3. GABA receptor signalling: GABRB2 and GABRG2. GABA neuronal dysfunction has been found to associate with cognitive impairment of schizophrenia. We identified a SNP ‘rs153303’ (GABRB2) with lower MAF in schizophrenia, showing negative effect while ‘rs211037’ (GABRG2) has higher MAF in patients with a possible opposite influence.

4. Calcium signalling pathway: HTR3A, ERBB4 and PPP3CC. Recentbiochemical research supports that schizophrenia may be produced by alterations in various intracellular molecules as long as these alterations lead to abnormal functioning of some central intracellular regulatory pathways and one of unifying elements of molecular changes in schizophrenia is their association with potential altered Ca²⁺signalling (Lidow, 2003).‘rs1150219’ (HTR3A) and ‘rs7010861’ (PPP3CC) both show higher MAFs in patients in the results.

5. Tight junction: MAGI1, MAGI2. These genes attend the coding for MAGI proteins which may relate to SZ by influencing the development and communication between nerve cells (Karlsson et al., 2012). In our results, ‘rs9311944’, ’rs6809559’ (MAGI1), and ‘rs10230275’, ’rs10229284’, ’rs1330490’ (MAGI2) present higher MAFs in patients while ‘rs9821646’, ’rs2061937’(MAGI1), ’rs10230752’, ’rs10953782’(MAGI2) exhibit lower MAFs in patients.

Fig. 9.

Functional network built based on the genes identified within the two pairs of canonical variates.

The tuning parameters selection criteria used in this work are also important.

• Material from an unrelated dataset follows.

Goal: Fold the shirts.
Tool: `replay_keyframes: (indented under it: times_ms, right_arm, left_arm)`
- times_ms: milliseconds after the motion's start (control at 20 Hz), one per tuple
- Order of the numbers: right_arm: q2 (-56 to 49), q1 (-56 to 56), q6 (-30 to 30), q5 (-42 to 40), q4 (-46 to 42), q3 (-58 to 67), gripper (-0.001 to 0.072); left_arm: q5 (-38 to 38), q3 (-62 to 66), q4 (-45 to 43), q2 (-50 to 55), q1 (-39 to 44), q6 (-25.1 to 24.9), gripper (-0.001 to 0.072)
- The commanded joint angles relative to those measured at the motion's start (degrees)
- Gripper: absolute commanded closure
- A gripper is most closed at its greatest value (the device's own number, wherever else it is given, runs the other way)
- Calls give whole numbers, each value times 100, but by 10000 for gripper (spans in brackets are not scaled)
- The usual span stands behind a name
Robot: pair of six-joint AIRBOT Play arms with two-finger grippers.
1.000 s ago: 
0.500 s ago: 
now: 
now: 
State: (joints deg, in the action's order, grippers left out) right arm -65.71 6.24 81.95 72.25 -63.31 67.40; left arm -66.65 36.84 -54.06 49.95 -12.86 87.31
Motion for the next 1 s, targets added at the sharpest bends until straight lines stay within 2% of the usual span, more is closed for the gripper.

The performance of Waaijenborg et al.'s criterion is better than those of other two criteria in terms of feature selection accuracy, which is consistent with the conclusion from (Waaijenborg and Zwinderman, 2009). However, these parameter selection criteria are not directly used for the purpose of feature selection; a better criterion can be developed. In addition, the selection of tuning parameters is via cross-validation, relying on large training data, which is often not available. Alternatively, Bayesian information criterion and Akaike information criterion (Posada and Buckley, 2004) can be used for the optimal parameter selection.